Looking back at the continued traumas that I normalized and even expected from my family of origin and those I inherited from my 20s well into my 50s, I can recount a blitzkrieg of other things such as suicide attempts, divorces, treachery, drug-addicted brother, a con-man of a father, hysterical mother and her twin, my stepmother… Need I say more?
At 64, I found a new lease on life. The unsettling toxicity of my past shaped me but didn’t knock me out of the ring because I found a way to remove the scars and heal the wounds, not just through therapy! Having a bluntly honest son who calls attention to my infirmities and hypocrisy helped me face my demons.
Risk-Taking Is Necessary for Success and to Expand Your Mental Horizons
Can you imagine what it’s like to be suppressed emotionally while being given free rein to manage your own life from 14? Given might be too generous a compliment to my mother. Although she demanded rigid perfectionism – how to behave, react and speak in public – she allowed me to express myself artistically, for which I am forever grateful.
Likewise, the life or death risks I took were due to her having no boundaries. Crazy as it was, I am deeply appreciative of this “freedom” I had to explore the world, pursuing whatever I wanted. I had three businesses in various countries: a music talent and booking agency in Japan, a cross-cultural marketing agency in New York City, and a digital publishing company in Switzerland and Holland. I took risks that sometimes I was woefully unprepared for, yet managed and succeeded.
We Attract What We Want… and What We Don’t Want
At 44, I became a mother and raised my son independently. I wanted a husband who would be my emotional support and a family man, yet instead found he was an emotional vampire. I tried to communicate deeply with the man who would be the father of my child. Yet my wasband was emotionally aloof and away from the family 40% of the time.
What did I truly want? Why did I settle? It goes back to what I wrote earlier: when you know your part in your life’s drama and follow your intuition, you won’t get involved with people who do not serve your higher purpose.
Alienation from one’s soul is the cause of loneliness, no matter how active or busy you are.
Fill the emptiness by listening quietly to your GPS: your intuition.
My willingness to face the darkest parts of myself required finding the strength to admit my role in the horror show of my life.
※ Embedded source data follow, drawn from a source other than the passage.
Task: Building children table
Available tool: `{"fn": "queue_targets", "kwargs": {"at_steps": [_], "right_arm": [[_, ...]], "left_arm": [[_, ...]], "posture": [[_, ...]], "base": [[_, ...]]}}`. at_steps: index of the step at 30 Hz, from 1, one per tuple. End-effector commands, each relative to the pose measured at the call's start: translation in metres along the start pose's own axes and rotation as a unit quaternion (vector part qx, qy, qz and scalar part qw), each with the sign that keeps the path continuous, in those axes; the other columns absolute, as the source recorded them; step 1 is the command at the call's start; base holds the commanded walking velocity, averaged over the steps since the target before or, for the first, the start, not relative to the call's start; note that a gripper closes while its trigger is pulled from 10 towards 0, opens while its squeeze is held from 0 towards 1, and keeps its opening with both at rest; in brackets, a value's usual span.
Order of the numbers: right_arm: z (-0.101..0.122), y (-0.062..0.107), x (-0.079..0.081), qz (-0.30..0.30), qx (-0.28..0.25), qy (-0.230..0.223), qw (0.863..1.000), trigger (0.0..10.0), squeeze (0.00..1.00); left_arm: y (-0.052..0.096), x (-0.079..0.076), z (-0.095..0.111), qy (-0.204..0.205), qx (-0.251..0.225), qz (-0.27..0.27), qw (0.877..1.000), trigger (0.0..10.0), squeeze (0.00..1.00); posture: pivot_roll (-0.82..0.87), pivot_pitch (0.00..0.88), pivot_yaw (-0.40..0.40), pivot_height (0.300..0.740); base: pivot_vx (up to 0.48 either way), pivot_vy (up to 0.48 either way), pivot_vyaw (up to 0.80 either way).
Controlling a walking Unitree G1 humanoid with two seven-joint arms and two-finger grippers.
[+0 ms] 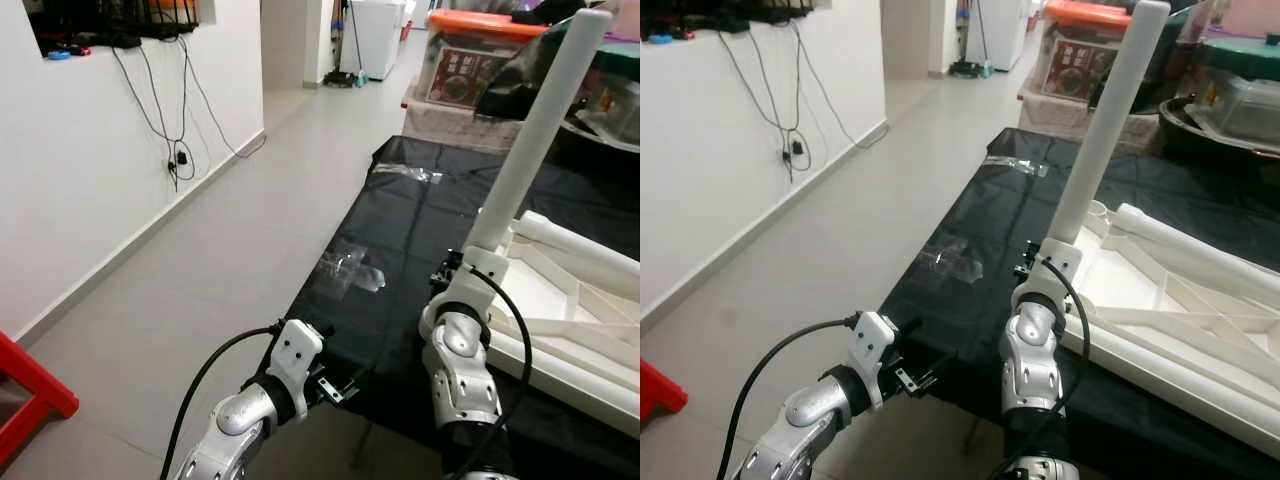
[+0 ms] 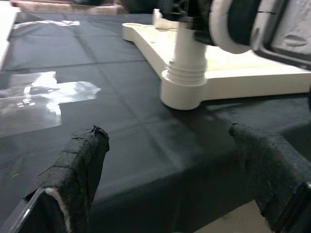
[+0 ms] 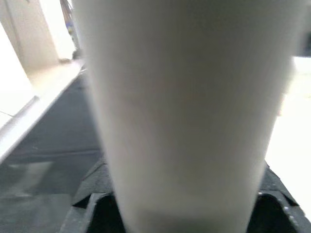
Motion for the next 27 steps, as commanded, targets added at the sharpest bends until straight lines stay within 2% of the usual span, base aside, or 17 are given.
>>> {"fn": "queue_targets", "kwargs": {"at_steps": [1, 4, 5, 7, 8, 13, 14, 15, 16, 17, 18, 19, 20, 21, 22, 24, 27], "right_arm": [[-0.006, 0.002, 0.01, 0.031, 0.007, -0.023, 0.999, 10.0, 1.0], [0.004, 0.0, 0.012, 0.06, -0.019, -0.02, 0.998, 10.0, 1.0], [0.007, -0.001, 0.011, 0.066, -0.031, -0.014, 0.997, 10.0, 0.0], [0.013, -0.003, 0.012, 0.128, -0.032, -0.051, 0.99, 10.0, 0.0], [0.013, -0.003, 0.012, 0.128, -0.032, -0.051, 0.99, 10.0, 0.0], [0.018, -0.007, 0.01, 0.282, -0.015, -0.059, 0.958, 10.0, 0.0], [0.016, -0.003, 0.013, 0.361, 0.009, -0.033, 0.932, 10.0, 0.0], [0.016, -0.003, 0.013, 0.361, 0.009, -0.033, 0.932, 10.0, 0.0], [0.01, 0.002, 0.018, 0.436, 0.04, -0.001, 0.899, 10.0, 0.0], [0.01, 0.002, 0.018, 0.436, 0.04, -0.001, 0.899, 10.0, 0.0], [0.006, 0.01, 0.023, 0.509, 0.066, 0.021, 0.858, 10.0, 0.0], [0.006, 0.01, 0.023, 0.509, 0.066, 0.021, 0.858, 10.0, 0.0], [0.004, 0.017, 0.027, 0.556, 0.081, 0.034, 0.827, 10.0, 0.0], [0.004, 0.017, 0.027, 0.556, 0.081, 0.034, 0.827, 10.0, 0.0], [0.004, 0.022, 0.034, 0.6, 0.091, 0.042, 0.794, 10.0, 0.0], [0.006, 0.029, 0.047, 0.65, 0.097, 0.045, 0.752, 10.0, 0.0], [0.005, 0.032, 0.053, 0.669, 0.1, 0.043, 0.735, 10.0, 0.0]], "left_arm": [[-0.001, 0.0, -0.003, -0.005, 0.005, -0.002, 1.0, 10.0, 0.0], [-0.002, 0.0, -0.004, -0.004, 0.006, -0.003, 1.0, 10.0, 0.0], [-0.002, 0.0, -0.004, -0.004, 0.006, -0.003, 1.0, 10.0, 0.0], [-0.002, 0.0, -0.004, -0.004, 0.006, -0.004, 1.0, 10.0, 0.0], [-0.002, 0.0, -0.004, -0.004, 0.006, -0.004, 1.0, 10.0, 0.0], [-0.003, 0.002, -0.004, -0.005, 0.006, -0.002, 1.0, 10.0, 0.0], [-0.004, 0.002, -0.004, -0.005, 0.006, -0.002, 1.0, 10.0, 0.0], [-0.004, 0.002, -0.004, -0.005, 0.006, -0.002, 1.0, 10.0, 0.0], [-0.005, 0.003, -0.004, -0.005, 0.006, -0.002, 1.0, 10.0, 0.0], [-0.005, 0.003, -0.004, -0.005, 0.006, -0.002, 1.0, 10.0, 0.0], [-0.005, 0.003, -0.004, -0.005, 0.005, -0.002, 1.0, 10.0, 0.0], [-0.005, 0.003, -0.004, -0.005, 0.005, -0.002, 1.0, 10.0, 0.0], [-0.005, 0.003, -0.004, -0.005, 0.005, -0.002, 1.0, 10.0, 0.0], [-0.005, 0.003, -0.004, -0.005, 0.005, -0.002, 1.0, 10.0, 0.0], [-0.005, 0.004, -0.004, -0.006, 0.005, -0.001, 1.0, 10.0, 0.0], [-0.005, 0.004, -0.004, -0.007, 0.006, 0.0, 1.0, 10.0, 0.0], [-0.005, 0.004, -0.005, -0.007, 0.006, 0.001, 1.0, 10.0, 0.0]], "posture": [[0.11, 0.0, -0.076, 0.74], [0.11, 0.0, -0.074, 0.74], [0.11, 0.0, -0.074, 0.74], [0.11, 0.0, -0.074, 0.74], [0.11, 0.0, -0.074, 0.74], [0.1, 0.0, -0.07, 0.74], [0.1, 0.0, -0.071, 0.74], [0.1, 0.0, -0.071, 0.74], [0.11, 0.0, -0.073, 0.74], [0.11, 0.0, -0.073, 0.74], [0.11, 0.0, -0.076, 0.74], [0.11, 0.0, -0.076, 0.74], [0.11, 0.0, -0.076, 0.74], [0.11, 0.0, -0.076, 0.74], [0.12, 0.0, -0.078, 0.74], [0.12, 0.0, -0.078, 0.74], [0.12, 0.0, -0.078, 0.74]], "base": [[0.0, 0.0, 0.0], [0.0, 0.0, 0.0], [0.0, 0.0, 0.0], [0.0, 0.0, 0.0], [0.0, 0.0, 0.0], [0.0, 0.0, 0.0], [0.0, 0.0, 0.0], [0.0, 0.0, 0.0], [0.0, 0.0, 0.0], [0.0, 0.0, 0.0], [0.0, 0.0, 0.0], [0.0, 0.0, 0.0], [0.0, 0.0, 0.0], [0.0, 0.0, 0.0], [0.0, 0.0, 0.0], [0.0, 0.0, 0.0], [0.0, 0.0, 0.0]]}}
Point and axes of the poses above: a point about 5 cm out from each wrist's last joint towards the gripper, its own y axis pointing back from the gripper into the wrist, its own z axis along the axis of the wrist's last joint, x = y × z, the point moved 3 cm from there along -y, pointing out of the wrist towards the gripper, and after that the axes turned 3 degrees about y, right-handed, at the moved point
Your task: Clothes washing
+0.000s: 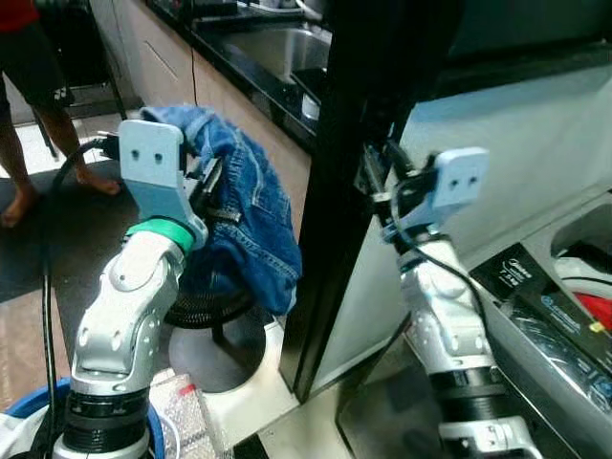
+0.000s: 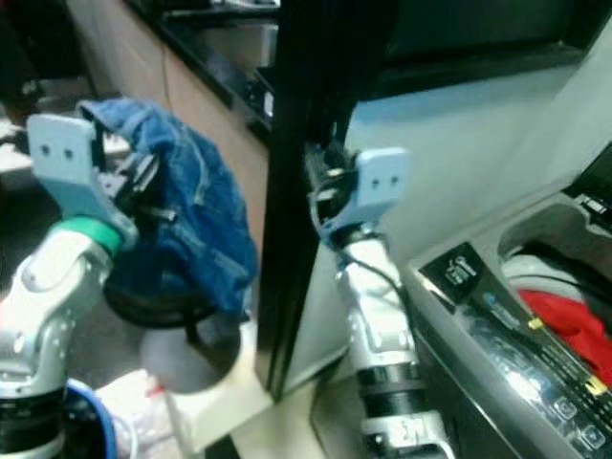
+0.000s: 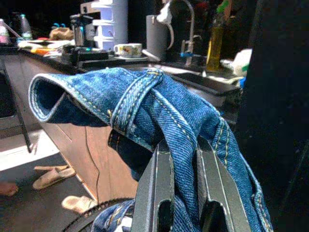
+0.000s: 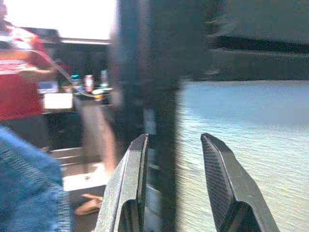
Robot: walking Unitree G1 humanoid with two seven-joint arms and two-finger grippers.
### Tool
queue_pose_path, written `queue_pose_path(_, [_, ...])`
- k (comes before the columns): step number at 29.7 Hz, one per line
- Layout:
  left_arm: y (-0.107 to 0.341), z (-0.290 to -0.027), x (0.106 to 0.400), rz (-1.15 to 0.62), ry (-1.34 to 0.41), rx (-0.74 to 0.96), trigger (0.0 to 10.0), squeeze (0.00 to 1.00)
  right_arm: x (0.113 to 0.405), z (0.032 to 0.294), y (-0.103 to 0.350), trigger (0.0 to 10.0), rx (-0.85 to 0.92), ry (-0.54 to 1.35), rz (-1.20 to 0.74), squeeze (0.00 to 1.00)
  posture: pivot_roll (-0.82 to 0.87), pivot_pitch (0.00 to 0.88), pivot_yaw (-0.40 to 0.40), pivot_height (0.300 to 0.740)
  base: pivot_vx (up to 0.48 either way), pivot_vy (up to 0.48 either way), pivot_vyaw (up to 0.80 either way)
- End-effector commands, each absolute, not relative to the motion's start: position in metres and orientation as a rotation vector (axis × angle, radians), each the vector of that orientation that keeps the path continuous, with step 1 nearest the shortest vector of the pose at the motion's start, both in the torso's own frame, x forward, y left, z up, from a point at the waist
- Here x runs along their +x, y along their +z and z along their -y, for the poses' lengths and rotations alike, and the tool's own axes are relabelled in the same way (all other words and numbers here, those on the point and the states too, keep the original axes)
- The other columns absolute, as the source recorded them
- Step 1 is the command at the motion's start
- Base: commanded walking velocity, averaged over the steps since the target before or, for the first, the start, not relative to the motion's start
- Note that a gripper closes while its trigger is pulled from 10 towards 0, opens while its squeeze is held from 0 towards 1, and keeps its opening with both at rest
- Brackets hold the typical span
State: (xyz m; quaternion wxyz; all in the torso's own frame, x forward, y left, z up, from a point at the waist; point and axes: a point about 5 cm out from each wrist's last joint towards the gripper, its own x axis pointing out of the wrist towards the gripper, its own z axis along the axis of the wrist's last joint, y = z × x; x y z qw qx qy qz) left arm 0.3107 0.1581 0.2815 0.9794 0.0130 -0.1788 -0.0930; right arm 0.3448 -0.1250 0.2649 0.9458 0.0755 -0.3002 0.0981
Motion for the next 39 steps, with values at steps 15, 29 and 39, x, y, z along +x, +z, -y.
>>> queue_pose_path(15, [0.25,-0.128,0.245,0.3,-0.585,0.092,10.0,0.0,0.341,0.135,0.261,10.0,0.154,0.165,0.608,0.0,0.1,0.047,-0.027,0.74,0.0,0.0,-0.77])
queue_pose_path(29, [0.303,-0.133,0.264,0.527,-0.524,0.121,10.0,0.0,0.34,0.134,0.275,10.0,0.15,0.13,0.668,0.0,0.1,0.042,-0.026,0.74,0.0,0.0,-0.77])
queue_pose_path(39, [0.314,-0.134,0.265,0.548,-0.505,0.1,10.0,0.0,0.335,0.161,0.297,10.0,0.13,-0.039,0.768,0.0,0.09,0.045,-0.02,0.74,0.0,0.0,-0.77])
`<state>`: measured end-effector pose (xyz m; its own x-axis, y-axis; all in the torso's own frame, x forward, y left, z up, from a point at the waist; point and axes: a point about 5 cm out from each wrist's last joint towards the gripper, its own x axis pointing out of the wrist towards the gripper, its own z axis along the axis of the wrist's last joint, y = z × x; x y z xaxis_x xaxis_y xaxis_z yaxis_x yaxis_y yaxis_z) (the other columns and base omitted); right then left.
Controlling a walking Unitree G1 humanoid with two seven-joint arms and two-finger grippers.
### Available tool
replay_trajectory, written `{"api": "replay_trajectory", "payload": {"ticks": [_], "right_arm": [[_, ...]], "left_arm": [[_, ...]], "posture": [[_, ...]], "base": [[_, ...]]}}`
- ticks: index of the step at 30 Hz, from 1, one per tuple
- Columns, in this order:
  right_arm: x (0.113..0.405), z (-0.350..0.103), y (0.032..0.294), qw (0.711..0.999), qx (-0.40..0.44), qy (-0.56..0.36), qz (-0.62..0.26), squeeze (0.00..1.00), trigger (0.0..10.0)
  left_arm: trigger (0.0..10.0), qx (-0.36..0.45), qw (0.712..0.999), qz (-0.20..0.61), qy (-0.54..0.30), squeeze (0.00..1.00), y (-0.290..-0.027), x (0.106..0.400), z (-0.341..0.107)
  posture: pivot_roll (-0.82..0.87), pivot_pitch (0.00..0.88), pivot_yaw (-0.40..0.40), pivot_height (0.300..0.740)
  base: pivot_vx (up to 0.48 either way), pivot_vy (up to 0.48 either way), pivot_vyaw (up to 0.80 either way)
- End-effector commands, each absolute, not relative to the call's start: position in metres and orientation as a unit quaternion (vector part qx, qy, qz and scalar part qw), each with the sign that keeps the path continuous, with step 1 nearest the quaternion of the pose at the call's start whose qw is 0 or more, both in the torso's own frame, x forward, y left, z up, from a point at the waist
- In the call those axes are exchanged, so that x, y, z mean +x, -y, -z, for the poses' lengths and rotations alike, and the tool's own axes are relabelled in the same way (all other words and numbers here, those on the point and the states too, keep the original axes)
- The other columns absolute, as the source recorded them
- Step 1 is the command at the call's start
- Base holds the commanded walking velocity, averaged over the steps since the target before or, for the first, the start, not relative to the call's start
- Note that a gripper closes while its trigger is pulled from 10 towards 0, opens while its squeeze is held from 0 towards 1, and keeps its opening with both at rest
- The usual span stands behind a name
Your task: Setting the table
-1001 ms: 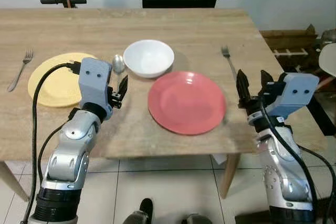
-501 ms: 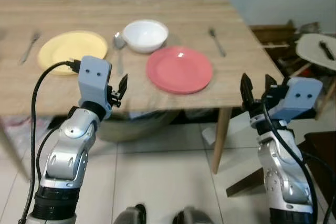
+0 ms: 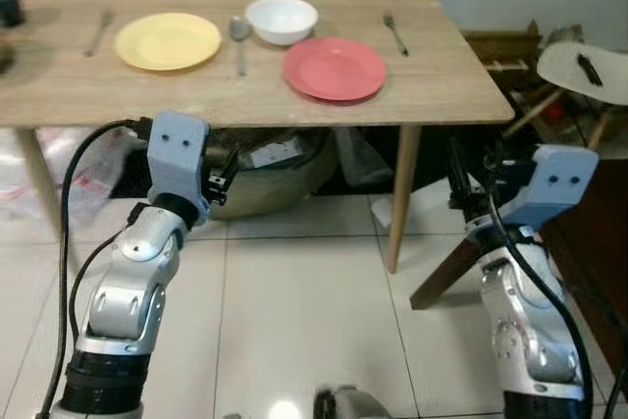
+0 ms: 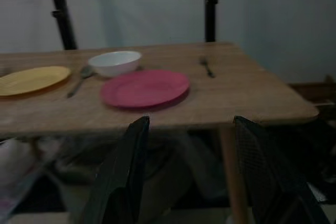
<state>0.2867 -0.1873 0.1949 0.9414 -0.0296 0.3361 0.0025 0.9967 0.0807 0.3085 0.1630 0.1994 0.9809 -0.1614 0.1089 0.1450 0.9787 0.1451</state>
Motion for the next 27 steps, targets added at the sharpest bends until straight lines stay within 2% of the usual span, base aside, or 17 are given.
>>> {"api": "replay_trajectory", "payload": {"ticks": [1,27], "right_arm": [[0.2853,-0.1922,0.1912,0.985,0.032,0.166,0.017,0.00,10.0],[0.2856,-0.1923,0.1923,0.985,0.030,0.167,0.017,0.00,10.0]], "left_arm": [[10.0,0.066,0.993,0.083,0.056,0.00,-0.1594,0.3081,-0.1964],[10.0,0.065,0.993,0.086,0.056,0.00,-0.1577,0.3087,-0.1958]], "posture": [[-0.10,0.049,0.049,0.740],[-0.10,0.043,0.046,0.740]], "base": [[-0.420,0.000,0.00],[-0.422,0.000,0.00]]}}
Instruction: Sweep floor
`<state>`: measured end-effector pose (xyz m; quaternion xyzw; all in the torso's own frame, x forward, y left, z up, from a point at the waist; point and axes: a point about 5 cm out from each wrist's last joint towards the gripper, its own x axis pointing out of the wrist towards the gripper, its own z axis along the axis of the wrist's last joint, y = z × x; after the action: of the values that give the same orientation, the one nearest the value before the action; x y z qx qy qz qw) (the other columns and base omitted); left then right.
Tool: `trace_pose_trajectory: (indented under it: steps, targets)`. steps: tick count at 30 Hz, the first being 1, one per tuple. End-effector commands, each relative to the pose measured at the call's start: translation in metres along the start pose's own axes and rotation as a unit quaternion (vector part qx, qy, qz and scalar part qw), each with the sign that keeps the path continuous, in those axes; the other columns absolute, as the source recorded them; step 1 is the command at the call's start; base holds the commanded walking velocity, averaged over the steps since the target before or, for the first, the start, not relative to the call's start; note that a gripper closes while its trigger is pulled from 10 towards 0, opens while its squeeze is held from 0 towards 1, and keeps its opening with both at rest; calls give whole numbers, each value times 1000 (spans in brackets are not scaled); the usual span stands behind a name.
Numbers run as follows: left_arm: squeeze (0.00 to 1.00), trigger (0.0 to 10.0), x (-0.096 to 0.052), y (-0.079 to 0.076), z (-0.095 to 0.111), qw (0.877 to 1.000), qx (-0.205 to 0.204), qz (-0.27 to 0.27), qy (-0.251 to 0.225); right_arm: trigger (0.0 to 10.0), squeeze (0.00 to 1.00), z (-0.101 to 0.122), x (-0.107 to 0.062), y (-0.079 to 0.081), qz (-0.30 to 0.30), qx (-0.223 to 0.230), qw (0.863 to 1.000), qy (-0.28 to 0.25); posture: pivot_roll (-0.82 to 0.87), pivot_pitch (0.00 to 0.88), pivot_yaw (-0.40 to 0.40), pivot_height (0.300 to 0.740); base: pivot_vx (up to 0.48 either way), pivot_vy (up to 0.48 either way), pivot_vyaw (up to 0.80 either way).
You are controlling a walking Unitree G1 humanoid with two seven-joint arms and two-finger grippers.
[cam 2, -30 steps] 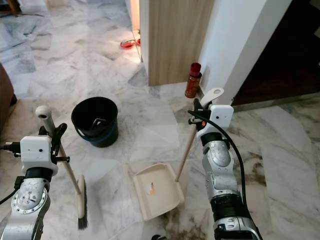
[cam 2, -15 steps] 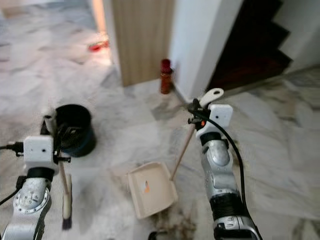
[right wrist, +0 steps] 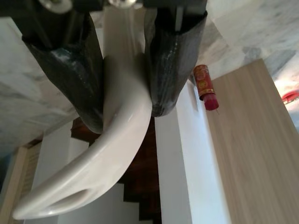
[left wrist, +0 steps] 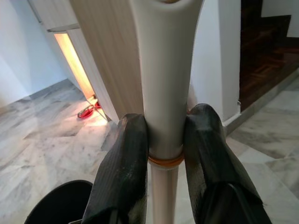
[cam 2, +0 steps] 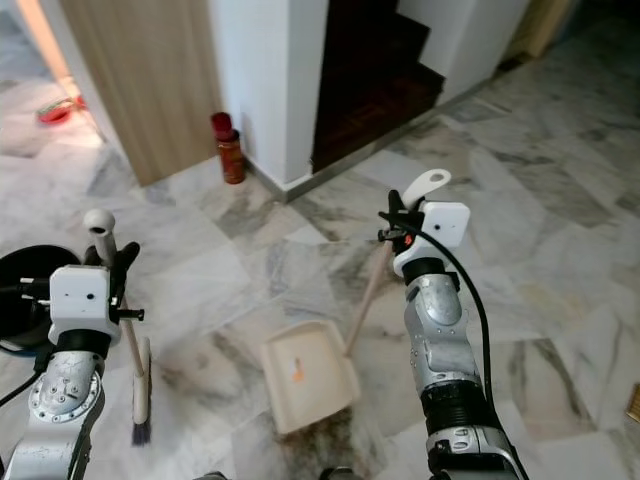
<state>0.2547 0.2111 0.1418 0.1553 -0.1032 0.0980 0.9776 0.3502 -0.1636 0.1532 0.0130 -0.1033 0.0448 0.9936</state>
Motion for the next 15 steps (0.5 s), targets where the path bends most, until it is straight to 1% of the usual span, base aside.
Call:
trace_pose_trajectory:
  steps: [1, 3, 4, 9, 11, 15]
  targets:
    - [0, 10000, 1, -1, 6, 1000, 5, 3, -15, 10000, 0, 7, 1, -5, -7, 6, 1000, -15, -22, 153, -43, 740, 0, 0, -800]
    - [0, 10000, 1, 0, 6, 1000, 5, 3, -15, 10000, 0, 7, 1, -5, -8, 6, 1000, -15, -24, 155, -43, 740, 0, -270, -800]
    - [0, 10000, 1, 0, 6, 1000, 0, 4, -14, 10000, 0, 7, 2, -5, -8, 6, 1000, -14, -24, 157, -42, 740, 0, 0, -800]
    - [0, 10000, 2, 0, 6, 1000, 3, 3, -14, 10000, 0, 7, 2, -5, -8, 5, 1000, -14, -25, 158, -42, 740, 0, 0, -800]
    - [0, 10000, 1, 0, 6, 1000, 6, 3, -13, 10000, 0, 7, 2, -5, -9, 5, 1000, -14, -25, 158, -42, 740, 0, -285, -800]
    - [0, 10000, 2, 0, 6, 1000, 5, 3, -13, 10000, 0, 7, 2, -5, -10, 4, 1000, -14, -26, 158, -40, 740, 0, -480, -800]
It was an excruciating process, where I found myself lonely and alone for long periods. Yet I chose that. I took it on.
I had to do deep work to face the world again. I didn’t understand that the shadow side was a friend, a helper. As I practiced sitting quietly with my demonic emotions, I found that self-remorse healed my heart. I peeled the layers away from the mental mind that prevented me from hearing my intuition. Now I can say that I’ve come out unscathed and you can too.
What trauma have you experienced in your life? Have you conquered it? Do you think that trauma has been dictating your life ever since or have you come out unscathed?